By Rana Nazzal
For once, the Sound and Light Theatre truly lived up to its name during a performance by the De Hoop Drum Majorettes ( South Africa ) on Sunday evening at the Jerash Festival. There was a delighted gasp when the sparse audience caught their first glimpse of the luminous, bejeweled majorettes marching onto the stage to the strident beat of heavy metal music. What followed could, perhaps, be best described as choreography of lights rather dance step patterns.
The group’s director told Albawaba that the De Hoop Drum Majorettes won first prize in the South African Majorette Championships in 1993. A second prize for Marshal Dancing followed in 1998. The girls, ranging in age from four to sixteen, train for eight to nine hours a week. Besides developing their dancing skills, this vigorous training, she added, “helps to develop the girl’s self-confidence, independence and strength of character.” The group, with its emphasis on the development of a healthy mind and body, does not accept sponsorship from tobacco firms, or those that market stimulants or harmful drugs.
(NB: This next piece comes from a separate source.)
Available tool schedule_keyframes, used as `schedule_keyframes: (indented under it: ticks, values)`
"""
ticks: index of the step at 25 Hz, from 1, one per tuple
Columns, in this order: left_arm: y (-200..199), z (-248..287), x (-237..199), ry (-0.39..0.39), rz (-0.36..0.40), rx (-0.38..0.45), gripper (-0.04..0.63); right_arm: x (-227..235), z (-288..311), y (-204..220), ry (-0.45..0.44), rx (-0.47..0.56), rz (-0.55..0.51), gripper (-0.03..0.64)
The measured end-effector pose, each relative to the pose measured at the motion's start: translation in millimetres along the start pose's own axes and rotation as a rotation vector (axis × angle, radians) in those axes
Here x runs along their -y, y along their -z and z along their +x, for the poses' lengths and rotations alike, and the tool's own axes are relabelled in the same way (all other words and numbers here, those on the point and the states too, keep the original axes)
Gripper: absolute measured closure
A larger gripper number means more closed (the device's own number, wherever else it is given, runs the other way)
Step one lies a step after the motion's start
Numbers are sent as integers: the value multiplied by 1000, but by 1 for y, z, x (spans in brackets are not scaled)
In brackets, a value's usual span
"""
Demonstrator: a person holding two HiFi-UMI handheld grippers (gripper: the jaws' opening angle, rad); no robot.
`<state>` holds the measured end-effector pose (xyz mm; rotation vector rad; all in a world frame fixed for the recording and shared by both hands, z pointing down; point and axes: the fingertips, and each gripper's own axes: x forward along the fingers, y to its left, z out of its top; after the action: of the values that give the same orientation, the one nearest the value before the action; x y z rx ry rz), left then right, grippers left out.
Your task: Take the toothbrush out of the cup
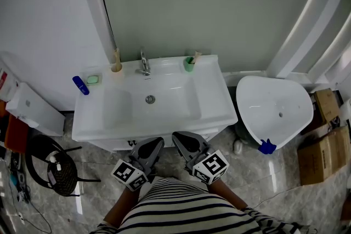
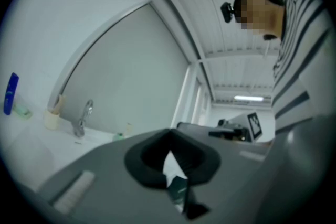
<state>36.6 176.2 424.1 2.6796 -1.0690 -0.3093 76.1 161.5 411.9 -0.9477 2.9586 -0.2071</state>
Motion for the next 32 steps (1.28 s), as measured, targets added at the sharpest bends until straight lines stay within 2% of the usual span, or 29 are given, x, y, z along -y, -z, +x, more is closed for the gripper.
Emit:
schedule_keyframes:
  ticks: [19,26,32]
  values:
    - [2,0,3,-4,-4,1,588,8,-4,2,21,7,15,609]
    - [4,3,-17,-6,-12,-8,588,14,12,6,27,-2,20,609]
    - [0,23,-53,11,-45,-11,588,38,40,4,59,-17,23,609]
The girl’s smart, black military uniforms contrasted with their bright red pompoms and luminous accessories. With swaying, scintillating dreadlocks of flashing lights, the South African dancer’s feet pounded the wooden stage with military synchronous precision. The firefly flashes of the dancer’s anklets reflected in light, the echoing footfalls that drummed the music’s beat. A brilliant solo by a baton-twirling majorette proved a welcome change from the group dance routines. With amazing acrobatic agility, she sent her luminous baton spinning high above the Roman columns into the warm ebony blackness of the night sky. This was truly one of the most impressive sights in this year’s festival. On its descent, she caught the twirling baton with sure hands and nimble grace.
The highly professional show deserved not only a larger audience but a much better stage. The stage and theatre should be renovated before next year’s festival. The only downside of De Hoop Drum Majorettes’ performance was the total lack of both introductions and short acts to fill the silent hiatus between the long dance routines. A competent “ link-lady” would place the final seal on the group’s professionalism.
The innovative show, from being to end, was a visual delight which deserved a much larger audience than the fifty-three spectators who sat dotted around the theatre. The group director’s closing words to the departing audience were “ tell your friends about the show and come along tomorrow.” If they come, they will be in for an experience they will never forget.